• **Task item**
From the listing below, copy only the lines running from the line that contains "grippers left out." to the line that contains "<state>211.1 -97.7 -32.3", both included.

= = = =

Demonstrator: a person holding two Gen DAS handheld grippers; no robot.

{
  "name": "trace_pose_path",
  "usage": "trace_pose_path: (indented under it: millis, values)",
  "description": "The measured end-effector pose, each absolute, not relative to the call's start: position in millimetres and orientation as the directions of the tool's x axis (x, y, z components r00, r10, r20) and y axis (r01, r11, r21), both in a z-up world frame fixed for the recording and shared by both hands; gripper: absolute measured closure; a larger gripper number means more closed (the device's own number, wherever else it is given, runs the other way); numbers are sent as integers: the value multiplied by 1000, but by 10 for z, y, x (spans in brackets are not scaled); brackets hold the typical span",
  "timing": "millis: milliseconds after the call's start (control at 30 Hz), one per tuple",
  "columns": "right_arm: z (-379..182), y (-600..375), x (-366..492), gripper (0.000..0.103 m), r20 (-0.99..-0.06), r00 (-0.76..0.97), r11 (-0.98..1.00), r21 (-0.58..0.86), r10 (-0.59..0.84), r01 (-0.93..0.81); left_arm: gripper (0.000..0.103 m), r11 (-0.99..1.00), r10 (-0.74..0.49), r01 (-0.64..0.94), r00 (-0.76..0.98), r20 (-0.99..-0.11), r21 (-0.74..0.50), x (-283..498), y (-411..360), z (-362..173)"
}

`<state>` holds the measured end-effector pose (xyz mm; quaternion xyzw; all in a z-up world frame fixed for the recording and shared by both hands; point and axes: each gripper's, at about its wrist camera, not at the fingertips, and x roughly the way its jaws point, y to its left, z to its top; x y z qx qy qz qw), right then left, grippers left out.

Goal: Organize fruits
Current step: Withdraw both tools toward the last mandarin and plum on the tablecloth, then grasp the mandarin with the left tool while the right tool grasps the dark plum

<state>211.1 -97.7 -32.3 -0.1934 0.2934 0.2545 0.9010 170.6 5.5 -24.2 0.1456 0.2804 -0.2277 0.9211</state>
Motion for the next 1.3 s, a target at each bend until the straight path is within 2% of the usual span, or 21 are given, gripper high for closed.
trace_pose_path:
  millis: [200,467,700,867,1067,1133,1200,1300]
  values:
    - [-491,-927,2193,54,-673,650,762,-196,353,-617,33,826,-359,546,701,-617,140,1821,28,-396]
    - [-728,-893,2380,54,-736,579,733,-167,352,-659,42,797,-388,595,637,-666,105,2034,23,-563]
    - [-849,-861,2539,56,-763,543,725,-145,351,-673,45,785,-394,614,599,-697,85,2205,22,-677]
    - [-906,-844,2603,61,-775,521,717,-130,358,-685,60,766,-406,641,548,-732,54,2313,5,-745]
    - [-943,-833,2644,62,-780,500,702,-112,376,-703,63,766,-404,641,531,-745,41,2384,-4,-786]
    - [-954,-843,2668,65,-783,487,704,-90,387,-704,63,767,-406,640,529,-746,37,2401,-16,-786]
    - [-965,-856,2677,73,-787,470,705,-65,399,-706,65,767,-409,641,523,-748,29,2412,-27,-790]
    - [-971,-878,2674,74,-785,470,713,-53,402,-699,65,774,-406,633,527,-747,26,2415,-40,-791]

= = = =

• **Task output**
`<state>` holds the measured end-effector pose (xyz mm; quaternion xyzw; all in a z-up world frame fixed for the recording and shared by both hands; point and axes: each gripper's, at about its wrist camera, not at the fingertips, and x roughly the way its jaws point, y to its left, z to its top; x y z qx qy qz qw), right then left, grippers left out.

Goal: Organize fruits
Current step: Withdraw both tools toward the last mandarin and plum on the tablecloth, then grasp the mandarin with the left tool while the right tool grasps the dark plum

<state>211.1 -97.7 -32.3 -0.1934 0.2934 0.2545 0.9010 170.6 5.5 -24.2 0.1456 0.2804 -0.2277 0.9211</state>

Work on the exercise is now concluded.